------ The data ------
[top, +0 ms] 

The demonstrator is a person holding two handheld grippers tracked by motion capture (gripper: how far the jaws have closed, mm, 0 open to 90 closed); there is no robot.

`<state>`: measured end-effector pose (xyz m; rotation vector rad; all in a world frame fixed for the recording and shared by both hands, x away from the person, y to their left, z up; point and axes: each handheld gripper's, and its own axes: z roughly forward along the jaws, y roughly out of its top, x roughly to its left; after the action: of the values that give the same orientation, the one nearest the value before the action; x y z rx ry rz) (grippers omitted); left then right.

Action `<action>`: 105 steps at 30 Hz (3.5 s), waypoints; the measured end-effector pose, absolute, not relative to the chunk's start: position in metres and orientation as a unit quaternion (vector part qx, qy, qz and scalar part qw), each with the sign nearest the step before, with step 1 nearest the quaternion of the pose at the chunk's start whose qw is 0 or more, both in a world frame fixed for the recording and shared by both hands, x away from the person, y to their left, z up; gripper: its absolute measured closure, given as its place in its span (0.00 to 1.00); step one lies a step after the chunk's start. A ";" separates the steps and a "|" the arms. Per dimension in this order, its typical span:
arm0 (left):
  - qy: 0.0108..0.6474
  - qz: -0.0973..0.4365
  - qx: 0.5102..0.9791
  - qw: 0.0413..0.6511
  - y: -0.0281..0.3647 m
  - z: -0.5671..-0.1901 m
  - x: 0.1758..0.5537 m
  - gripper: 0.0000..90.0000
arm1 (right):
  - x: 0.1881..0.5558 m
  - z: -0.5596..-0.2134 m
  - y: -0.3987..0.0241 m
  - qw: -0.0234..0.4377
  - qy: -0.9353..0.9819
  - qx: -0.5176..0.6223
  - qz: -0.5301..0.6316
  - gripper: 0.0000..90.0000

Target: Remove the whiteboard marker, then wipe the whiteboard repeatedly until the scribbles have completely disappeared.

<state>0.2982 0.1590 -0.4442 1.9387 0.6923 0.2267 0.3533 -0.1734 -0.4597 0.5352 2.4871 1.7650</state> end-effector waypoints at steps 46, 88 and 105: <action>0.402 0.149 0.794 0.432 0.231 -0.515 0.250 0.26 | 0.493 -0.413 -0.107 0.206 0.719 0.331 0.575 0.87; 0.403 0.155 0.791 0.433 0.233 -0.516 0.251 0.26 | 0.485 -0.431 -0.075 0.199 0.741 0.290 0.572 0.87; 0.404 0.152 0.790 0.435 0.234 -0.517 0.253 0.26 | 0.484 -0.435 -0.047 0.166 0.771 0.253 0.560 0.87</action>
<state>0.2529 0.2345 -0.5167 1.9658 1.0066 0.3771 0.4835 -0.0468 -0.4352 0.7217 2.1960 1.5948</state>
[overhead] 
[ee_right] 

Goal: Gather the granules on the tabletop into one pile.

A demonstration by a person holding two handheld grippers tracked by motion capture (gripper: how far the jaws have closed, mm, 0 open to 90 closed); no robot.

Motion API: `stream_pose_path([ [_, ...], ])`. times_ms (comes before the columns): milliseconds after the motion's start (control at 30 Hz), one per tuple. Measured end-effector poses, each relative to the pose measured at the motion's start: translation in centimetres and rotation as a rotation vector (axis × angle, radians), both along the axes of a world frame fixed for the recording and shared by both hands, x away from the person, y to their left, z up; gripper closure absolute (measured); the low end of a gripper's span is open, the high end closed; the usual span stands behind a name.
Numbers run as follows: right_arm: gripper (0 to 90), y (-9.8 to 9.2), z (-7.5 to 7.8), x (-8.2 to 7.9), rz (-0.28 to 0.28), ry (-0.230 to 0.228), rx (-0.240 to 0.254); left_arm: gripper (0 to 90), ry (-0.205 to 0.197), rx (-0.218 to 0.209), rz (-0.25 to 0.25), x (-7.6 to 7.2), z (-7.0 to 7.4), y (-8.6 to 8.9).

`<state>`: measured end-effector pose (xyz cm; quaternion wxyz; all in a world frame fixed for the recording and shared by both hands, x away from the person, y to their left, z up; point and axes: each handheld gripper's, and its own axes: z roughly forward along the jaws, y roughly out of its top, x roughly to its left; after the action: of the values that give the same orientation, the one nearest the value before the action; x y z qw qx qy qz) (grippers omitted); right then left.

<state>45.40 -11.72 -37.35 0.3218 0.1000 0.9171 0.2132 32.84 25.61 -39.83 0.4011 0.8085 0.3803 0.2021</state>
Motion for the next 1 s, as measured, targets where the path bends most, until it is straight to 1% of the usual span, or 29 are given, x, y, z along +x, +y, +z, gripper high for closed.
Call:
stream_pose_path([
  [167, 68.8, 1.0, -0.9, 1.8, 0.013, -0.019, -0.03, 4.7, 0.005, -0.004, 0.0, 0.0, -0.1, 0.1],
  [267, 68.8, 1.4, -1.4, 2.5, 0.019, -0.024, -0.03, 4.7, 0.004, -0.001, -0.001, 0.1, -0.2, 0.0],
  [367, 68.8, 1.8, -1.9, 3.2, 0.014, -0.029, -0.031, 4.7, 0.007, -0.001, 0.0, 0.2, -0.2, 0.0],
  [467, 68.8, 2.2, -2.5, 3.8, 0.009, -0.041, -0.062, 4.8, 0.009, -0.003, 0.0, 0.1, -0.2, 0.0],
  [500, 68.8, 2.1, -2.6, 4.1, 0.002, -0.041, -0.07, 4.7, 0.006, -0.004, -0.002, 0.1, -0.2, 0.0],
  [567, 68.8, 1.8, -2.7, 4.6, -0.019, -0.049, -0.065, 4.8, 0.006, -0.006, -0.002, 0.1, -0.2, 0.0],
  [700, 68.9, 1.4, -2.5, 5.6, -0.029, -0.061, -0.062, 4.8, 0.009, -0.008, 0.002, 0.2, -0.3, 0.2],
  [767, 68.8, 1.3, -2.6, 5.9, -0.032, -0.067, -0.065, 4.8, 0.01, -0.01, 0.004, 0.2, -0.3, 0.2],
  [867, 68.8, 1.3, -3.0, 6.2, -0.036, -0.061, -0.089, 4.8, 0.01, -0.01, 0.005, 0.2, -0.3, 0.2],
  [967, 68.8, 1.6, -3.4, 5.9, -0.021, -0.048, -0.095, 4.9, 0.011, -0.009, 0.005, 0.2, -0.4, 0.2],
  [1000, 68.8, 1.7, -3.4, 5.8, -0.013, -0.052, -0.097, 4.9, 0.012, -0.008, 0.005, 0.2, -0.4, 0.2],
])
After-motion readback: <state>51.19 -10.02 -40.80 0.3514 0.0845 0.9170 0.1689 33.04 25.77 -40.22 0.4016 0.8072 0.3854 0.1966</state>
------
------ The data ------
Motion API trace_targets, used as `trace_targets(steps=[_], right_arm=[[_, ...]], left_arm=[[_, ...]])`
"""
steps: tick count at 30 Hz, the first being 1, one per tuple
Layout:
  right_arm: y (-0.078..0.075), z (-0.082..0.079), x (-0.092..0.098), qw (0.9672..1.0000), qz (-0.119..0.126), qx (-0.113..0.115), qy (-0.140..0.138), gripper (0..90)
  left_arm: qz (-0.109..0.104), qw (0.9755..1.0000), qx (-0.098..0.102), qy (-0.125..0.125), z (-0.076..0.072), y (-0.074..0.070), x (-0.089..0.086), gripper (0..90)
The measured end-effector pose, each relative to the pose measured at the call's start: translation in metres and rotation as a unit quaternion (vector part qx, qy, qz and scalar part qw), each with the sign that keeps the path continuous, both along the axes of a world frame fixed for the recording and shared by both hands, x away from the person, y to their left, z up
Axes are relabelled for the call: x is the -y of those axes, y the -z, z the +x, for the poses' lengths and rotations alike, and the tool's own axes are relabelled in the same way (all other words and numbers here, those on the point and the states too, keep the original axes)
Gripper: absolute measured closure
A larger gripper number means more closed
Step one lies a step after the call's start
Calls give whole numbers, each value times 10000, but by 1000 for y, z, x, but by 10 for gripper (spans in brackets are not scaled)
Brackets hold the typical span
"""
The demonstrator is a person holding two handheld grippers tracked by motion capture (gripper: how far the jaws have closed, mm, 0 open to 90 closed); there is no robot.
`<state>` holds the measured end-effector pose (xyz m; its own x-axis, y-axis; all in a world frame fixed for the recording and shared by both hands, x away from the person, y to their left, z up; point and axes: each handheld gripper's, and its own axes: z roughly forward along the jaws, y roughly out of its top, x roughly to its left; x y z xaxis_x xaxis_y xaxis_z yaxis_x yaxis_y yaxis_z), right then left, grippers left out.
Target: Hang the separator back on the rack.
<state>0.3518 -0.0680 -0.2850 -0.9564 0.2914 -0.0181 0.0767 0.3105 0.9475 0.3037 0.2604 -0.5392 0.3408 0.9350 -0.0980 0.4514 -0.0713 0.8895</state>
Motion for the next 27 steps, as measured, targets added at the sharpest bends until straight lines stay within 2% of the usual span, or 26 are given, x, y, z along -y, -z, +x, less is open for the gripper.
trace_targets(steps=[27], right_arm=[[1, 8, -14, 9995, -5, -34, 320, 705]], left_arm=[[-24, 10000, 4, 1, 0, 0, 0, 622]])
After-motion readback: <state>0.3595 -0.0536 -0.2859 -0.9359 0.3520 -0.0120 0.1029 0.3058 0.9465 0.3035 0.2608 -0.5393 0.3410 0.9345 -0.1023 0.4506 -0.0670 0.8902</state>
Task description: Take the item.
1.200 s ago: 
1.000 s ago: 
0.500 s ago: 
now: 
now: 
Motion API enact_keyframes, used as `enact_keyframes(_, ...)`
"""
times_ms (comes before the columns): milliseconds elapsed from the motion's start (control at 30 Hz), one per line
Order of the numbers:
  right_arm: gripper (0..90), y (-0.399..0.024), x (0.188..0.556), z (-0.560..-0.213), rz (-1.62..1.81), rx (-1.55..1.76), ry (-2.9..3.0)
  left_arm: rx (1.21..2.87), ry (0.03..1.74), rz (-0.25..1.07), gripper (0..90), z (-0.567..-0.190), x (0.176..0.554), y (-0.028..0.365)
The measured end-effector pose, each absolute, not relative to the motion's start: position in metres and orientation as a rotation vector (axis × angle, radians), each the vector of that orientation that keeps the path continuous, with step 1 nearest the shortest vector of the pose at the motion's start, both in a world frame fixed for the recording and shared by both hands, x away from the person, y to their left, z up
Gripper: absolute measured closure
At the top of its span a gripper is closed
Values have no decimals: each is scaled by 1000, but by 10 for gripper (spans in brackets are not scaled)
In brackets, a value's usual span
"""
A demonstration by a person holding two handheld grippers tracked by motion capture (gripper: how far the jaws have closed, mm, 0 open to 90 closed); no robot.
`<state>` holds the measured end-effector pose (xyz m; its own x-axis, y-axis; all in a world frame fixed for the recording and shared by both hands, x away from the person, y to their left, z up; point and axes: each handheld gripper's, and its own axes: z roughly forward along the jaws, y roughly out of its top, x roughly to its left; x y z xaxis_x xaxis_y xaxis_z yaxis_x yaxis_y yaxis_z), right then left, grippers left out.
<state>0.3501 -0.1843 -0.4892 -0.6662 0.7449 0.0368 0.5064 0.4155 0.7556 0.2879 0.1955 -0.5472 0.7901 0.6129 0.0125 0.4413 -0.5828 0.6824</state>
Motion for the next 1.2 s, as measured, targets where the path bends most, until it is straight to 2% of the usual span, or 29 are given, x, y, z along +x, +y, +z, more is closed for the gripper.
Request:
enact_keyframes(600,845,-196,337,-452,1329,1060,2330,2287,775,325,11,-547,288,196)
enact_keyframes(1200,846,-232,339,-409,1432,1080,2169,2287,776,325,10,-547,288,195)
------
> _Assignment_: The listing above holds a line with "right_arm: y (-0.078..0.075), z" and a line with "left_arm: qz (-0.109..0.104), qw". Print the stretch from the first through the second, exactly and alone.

> _Problem solution_:
  right_arm: y (-0.078..0.075), z (-0.082..0.079), x (-0.092..0.098), qw (0.9672..1.0000), qz (-0.119..0.126), qx (-0.113..0.115), qy (-0.140..0.138), gripper (0..90)
  left_arm: qz (-0.109..0.104), qw (0.9755..1.0000), qx (-0.098..0.102), qy (-0.125..0.125), z (-0.076..0.072), y (-0.074..0.070), x (-0.089..0.086), gripper (0..90)

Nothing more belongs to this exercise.